YOUR INSTRUCTIONS: Line by line, transcribe the listing below exactly.

DATA EXTRACT:
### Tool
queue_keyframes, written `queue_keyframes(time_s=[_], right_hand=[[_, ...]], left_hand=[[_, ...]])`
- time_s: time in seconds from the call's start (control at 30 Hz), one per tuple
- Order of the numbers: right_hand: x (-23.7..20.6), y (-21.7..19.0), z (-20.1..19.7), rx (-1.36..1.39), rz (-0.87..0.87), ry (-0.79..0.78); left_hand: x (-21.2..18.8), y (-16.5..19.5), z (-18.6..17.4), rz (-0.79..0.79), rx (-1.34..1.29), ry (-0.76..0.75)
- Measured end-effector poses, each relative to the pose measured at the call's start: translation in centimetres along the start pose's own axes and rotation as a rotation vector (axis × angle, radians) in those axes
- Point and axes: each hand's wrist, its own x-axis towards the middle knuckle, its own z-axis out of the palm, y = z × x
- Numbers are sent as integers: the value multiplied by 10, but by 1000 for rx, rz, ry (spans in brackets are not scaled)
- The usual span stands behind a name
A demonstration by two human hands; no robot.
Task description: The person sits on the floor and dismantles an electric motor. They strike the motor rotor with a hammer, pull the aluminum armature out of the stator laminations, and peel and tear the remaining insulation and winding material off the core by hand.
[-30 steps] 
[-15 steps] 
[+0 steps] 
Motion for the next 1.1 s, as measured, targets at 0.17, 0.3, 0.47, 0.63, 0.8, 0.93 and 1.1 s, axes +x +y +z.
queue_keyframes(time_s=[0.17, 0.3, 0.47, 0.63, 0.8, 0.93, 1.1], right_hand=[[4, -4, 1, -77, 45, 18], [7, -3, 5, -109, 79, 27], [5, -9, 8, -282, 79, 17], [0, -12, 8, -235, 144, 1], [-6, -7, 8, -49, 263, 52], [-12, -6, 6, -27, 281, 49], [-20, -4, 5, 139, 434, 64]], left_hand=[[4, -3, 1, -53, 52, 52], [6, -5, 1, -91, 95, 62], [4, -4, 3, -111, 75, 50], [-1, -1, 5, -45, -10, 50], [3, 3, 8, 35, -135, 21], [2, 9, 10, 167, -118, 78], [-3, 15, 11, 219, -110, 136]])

SOLUTION FOR THIS PROBLEM:
### Tool
queue_keyframes, written `queue_keyframes(time_s=[_], right_hand=[[_, ...]], left_hand=[[_, ...]])`
- time_s: time in seconds from the call's start (control at 30 Hz), one per tuple
- Order of the numbers: right_hand: x (-23.7..20.6), y (-21.7..19.0), z (-20.1..19.7), rx (-1.36..1.39), rz (-0.87..0.87), ry (-0.79..0.78); left_hand: x (-21.2..18.8), y (-16.5..19.5), z (-18.6..17.4), rz (-0.79..0.79), rx (-1.34..1.29), ry (-0.76..0.75)
- Measured end-effector poses, each relative to the pose measured at the call's start: translation in centimetres along the start pose's own axes and rotation as a rotation vector (axis × angle, radians) in those axes
- Point and axes: each hand's wrist, its own x-axis towards the middle knuckle, its own z-axis out of the palm, y = z × x
- Numbers are sent as integers: the value multiplied by 10, but by 1000 for rx, rz, ry (spans in brackets are not scaled)
- The usual span stands behind a name
A demonstration by two human hands; no robot.
Task description: The person sits on the floor and dismantles an electric motor. They strike the motor rotor with a hammer, pull the aluminum armature out of the stator laminations, and peel and tear the remaining insulation and winding material off the core by hand.
[-30 steps] 
[-15 steps] 
[+0 steps] 
Motion for the next 1.1 s, as measured, targets at 0.17, 0.3, 0.47, 0.63, 0.8, 0.93 and 1.1 s, axes +x +y +z.
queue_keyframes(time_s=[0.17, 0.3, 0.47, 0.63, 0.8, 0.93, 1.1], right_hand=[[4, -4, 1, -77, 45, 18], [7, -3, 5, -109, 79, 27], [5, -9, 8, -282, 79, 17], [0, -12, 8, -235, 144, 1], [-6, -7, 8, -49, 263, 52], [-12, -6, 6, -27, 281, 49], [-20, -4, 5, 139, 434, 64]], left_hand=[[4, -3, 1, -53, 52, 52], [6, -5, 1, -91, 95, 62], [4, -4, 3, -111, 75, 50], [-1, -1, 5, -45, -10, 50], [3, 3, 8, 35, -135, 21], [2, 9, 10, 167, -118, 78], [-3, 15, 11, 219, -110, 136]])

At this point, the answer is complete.